→ **WORK INSTRUCTION**:
Throughout the listing below, show every line in which "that" occurs.

→ **EXERCISE DATA**:
--- START ---

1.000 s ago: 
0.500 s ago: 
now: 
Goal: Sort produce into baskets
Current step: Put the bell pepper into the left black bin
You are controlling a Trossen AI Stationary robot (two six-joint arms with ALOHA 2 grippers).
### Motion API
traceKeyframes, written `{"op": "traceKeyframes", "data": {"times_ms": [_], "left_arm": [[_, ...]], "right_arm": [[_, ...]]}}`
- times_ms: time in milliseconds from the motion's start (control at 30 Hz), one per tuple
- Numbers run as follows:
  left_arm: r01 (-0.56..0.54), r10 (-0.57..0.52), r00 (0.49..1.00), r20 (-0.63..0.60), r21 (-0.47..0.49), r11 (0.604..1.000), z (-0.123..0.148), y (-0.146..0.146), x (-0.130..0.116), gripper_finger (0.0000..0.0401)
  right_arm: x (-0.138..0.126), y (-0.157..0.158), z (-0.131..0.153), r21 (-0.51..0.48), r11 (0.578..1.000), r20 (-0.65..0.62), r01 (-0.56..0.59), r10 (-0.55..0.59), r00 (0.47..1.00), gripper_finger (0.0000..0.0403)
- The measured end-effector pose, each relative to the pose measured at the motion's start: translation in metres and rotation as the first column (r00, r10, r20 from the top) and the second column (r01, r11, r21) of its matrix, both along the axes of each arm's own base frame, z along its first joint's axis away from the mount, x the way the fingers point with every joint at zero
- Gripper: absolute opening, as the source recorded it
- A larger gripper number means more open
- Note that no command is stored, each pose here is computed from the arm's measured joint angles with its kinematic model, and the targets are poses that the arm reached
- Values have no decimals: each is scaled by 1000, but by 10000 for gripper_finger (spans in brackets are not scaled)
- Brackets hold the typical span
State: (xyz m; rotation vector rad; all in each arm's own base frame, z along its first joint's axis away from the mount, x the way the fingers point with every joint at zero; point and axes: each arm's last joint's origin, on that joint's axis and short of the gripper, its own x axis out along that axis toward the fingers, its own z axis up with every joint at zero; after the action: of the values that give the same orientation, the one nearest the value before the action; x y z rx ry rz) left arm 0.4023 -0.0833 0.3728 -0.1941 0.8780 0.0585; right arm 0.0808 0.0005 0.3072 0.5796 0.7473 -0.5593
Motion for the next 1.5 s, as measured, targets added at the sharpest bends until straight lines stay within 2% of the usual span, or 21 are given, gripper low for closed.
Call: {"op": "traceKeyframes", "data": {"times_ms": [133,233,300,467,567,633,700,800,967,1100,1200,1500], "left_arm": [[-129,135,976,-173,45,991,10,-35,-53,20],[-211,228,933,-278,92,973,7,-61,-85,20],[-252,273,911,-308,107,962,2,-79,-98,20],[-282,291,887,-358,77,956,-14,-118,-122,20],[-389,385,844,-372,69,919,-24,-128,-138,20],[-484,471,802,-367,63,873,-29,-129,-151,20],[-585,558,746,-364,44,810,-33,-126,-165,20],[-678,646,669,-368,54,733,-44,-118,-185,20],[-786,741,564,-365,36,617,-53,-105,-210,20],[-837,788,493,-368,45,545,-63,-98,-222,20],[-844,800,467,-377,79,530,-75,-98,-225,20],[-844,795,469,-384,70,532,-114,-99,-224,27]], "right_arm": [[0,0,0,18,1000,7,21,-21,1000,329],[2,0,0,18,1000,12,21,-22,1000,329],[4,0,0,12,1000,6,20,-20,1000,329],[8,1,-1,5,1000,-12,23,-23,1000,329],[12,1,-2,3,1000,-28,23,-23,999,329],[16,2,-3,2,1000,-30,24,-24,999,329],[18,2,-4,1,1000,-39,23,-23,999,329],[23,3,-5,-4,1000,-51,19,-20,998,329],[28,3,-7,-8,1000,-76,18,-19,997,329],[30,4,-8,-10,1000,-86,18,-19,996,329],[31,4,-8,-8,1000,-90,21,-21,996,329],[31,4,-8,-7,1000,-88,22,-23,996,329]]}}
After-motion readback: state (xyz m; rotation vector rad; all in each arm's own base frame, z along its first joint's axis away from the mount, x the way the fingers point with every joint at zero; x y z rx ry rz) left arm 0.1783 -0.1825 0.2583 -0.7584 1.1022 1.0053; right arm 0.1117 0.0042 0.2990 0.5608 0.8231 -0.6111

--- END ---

→ **EXERCISE RESPONSE**:
- Note that no command is stored, each pose here is computed from the arm's measured joint angles with its kinematic model, and the targets are poses that the arm reached
State: (xyz m; rotation vector rad; all in each arm's own base frame, z along its first joint's axis away from the mount, x the way the fingers point with every joint at zero; point and axes: each arm's last joint's origin, on that joint's axis and short of the gripper, its own x axis out along that axis toward the fingers, its own z axis up with every joint at zero; after the action: of the values that give the same orientation, the one nearest the value before the action; x y z rx ry rz) left arm 0.4023 -0.0833 0.3728 -0.1941 0.8780 0.0585; right arm 0.0808 0.0005 0.3072 0.5796 0.7473 -0.5593

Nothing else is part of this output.